**WHAT IS EXPECTED**
What is needed is a copy of each line in the listing below that contains "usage".

--------------------

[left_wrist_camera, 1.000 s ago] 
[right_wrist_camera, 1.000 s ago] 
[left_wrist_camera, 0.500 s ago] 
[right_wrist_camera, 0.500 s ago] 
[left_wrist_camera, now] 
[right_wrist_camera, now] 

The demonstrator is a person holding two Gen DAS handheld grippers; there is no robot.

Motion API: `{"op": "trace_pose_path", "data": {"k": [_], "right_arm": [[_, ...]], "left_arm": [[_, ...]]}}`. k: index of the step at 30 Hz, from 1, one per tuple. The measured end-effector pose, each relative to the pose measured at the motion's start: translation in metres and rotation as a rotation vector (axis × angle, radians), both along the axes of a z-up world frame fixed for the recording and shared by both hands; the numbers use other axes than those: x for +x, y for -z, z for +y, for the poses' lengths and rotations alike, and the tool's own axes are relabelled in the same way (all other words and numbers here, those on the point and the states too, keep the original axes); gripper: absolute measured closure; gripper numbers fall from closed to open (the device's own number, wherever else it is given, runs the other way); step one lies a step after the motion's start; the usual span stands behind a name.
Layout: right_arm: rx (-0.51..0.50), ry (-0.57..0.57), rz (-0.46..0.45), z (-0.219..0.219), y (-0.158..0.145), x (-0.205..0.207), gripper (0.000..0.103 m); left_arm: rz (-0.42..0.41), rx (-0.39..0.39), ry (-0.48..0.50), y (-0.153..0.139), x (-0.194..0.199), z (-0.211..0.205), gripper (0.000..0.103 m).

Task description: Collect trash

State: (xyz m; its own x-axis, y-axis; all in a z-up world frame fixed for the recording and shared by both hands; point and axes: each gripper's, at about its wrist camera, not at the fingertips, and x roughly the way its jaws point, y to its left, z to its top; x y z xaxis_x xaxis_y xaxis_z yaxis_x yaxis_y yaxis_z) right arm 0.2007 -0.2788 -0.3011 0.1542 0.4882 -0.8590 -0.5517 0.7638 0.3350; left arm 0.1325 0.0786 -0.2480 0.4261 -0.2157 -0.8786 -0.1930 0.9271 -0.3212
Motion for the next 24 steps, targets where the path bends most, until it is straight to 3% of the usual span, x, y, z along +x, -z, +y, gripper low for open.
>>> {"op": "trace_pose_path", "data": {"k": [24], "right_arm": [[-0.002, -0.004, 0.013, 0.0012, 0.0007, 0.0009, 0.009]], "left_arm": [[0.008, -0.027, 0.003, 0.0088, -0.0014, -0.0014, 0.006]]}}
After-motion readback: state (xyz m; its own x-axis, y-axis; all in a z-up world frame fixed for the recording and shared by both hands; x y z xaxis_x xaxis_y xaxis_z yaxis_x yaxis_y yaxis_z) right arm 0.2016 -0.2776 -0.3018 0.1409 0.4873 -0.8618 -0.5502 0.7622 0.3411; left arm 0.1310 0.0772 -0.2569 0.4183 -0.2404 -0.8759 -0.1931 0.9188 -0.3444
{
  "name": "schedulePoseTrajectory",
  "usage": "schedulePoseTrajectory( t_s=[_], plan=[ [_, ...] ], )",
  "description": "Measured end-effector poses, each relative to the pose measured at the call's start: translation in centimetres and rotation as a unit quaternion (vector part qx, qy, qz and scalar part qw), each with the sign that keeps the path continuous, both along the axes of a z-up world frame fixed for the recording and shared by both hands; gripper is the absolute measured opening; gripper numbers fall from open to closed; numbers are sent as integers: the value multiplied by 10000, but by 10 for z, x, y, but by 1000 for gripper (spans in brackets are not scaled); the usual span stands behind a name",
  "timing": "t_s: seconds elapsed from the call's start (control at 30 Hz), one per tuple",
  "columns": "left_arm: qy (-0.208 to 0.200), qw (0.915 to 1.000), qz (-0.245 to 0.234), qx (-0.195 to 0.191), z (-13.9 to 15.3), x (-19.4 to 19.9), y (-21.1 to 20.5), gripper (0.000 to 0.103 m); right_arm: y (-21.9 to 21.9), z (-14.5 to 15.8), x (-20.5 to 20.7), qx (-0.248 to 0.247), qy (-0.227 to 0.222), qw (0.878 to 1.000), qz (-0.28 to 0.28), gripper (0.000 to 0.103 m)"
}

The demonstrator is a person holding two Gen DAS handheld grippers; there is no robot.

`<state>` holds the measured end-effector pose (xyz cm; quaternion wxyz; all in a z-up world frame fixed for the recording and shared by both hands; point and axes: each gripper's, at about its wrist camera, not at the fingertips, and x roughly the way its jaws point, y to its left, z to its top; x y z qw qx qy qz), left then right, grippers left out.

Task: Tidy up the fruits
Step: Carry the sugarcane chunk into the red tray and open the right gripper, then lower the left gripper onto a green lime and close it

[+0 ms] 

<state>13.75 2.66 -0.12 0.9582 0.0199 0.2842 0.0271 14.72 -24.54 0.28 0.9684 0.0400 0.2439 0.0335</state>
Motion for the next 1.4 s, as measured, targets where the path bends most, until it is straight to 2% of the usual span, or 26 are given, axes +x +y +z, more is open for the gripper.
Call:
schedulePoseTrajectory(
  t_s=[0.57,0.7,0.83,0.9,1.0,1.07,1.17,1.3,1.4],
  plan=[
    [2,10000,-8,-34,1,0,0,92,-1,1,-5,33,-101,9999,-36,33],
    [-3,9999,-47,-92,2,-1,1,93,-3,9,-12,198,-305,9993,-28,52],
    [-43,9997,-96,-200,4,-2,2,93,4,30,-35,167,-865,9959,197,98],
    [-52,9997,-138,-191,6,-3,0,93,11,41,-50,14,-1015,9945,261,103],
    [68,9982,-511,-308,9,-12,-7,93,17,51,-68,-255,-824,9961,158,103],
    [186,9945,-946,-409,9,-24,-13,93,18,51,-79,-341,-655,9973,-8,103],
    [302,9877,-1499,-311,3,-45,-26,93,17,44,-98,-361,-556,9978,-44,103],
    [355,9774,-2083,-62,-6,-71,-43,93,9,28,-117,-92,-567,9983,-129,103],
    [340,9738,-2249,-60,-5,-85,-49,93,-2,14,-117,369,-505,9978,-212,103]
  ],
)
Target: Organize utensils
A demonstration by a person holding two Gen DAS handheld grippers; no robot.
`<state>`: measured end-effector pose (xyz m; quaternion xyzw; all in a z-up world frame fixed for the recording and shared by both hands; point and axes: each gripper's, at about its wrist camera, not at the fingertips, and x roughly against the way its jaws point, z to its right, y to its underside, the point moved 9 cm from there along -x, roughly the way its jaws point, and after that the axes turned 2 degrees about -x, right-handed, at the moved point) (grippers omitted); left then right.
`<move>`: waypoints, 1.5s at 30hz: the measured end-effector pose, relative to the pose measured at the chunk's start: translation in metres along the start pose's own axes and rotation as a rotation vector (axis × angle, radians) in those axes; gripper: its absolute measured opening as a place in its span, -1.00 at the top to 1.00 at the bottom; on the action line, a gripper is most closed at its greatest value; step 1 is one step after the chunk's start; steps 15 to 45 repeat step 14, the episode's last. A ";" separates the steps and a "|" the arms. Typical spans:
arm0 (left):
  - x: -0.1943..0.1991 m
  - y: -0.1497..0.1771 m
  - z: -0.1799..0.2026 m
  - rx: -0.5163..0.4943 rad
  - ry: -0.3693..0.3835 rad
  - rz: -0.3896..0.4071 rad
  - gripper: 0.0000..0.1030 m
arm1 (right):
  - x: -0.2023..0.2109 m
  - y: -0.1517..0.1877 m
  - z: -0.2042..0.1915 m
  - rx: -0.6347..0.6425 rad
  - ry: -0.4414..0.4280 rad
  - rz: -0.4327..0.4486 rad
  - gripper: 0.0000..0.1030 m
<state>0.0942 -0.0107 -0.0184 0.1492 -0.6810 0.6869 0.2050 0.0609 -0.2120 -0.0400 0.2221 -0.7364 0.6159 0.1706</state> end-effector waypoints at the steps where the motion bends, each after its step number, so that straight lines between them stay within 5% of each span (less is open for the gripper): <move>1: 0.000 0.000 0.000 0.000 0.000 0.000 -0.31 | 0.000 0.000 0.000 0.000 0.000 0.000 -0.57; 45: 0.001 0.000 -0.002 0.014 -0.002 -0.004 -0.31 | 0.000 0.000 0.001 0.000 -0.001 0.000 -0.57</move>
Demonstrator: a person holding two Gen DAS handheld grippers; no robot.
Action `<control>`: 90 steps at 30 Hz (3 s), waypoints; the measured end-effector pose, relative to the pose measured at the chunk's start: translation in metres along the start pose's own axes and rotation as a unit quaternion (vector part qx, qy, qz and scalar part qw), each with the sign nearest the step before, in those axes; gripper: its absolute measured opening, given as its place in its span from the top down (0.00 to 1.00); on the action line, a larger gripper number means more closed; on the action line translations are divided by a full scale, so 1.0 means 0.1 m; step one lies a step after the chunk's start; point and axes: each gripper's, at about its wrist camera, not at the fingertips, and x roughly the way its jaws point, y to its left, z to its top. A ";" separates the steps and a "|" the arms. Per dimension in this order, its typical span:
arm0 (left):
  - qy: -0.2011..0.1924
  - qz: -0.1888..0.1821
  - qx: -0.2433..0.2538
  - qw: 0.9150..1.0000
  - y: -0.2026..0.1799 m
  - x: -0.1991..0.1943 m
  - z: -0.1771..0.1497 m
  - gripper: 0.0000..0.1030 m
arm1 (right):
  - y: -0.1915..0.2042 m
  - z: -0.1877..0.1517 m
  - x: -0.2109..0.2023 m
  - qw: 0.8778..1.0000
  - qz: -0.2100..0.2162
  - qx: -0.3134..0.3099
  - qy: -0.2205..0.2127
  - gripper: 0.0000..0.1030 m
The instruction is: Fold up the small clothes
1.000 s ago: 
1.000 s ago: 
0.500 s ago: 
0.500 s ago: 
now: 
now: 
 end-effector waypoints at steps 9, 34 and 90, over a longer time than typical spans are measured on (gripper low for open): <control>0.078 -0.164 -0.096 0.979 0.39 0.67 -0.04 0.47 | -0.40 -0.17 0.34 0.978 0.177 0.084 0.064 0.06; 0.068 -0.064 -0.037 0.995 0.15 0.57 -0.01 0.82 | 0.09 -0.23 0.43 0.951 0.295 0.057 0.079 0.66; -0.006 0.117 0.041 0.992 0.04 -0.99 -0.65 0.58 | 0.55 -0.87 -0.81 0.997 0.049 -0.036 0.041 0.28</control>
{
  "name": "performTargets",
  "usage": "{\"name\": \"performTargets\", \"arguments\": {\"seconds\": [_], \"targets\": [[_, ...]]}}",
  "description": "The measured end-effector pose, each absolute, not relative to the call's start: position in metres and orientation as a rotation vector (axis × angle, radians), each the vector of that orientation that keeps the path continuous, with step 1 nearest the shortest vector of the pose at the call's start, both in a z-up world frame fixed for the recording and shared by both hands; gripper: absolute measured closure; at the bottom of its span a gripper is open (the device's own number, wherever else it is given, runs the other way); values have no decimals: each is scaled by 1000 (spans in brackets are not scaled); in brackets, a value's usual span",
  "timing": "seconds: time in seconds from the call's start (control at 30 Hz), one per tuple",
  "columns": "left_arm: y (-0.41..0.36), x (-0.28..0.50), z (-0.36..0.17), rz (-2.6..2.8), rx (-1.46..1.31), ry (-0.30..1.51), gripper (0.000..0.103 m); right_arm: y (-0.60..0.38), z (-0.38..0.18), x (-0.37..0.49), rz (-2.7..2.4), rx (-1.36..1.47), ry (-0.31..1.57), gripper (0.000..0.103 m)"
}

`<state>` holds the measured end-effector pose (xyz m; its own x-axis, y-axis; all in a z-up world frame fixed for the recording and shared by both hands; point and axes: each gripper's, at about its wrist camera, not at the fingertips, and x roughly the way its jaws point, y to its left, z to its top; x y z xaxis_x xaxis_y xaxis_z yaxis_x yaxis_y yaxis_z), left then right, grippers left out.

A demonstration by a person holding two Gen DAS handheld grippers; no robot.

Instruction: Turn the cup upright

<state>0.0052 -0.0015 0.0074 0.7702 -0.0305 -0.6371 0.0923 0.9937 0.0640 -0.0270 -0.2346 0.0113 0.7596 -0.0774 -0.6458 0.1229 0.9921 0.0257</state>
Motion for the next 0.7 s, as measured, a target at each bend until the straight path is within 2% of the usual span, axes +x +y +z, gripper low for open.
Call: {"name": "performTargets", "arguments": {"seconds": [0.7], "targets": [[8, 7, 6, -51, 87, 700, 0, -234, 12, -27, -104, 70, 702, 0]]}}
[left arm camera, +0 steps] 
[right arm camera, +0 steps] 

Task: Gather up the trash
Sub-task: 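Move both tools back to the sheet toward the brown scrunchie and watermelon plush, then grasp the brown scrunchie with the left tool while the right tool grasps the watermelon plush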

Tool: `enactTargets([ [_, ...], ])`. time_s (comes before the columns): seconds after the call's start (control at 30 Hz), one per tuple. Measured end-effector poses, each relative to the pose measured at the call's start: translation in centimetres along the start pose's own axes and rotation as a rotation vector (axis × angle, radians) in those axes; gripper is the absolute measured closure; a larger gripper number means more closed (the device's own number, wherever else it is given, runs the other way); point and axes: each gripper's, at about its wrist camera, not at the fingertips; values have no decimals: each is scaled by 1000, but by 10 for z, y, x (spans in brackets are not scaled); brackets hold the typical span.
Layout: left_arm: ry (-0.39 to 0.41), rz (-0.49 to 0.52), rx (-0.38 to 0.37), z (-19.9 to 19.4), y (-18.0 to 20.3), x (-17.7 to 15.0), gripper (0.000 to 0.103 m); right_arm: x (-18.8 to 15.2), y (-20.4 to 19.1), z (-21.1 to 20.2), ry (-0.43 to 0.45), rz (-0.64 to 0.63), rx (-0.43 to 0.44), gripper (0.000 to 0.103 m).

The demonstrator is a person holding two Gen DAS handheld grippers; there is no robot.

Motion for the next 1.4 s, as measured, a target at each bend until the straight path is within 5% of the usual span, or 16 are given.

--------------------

**OUTPUT FOR THIS EXERCISE**
  "usage": "schedulePoseTrajectory( t_s=[_], plan=[ [_, ...] ], )",
  "usage": "{\"name\": \"performTargets\", \"arguments\": {\"seconds\": [_], \"targets\": [[_, ...]]}}",

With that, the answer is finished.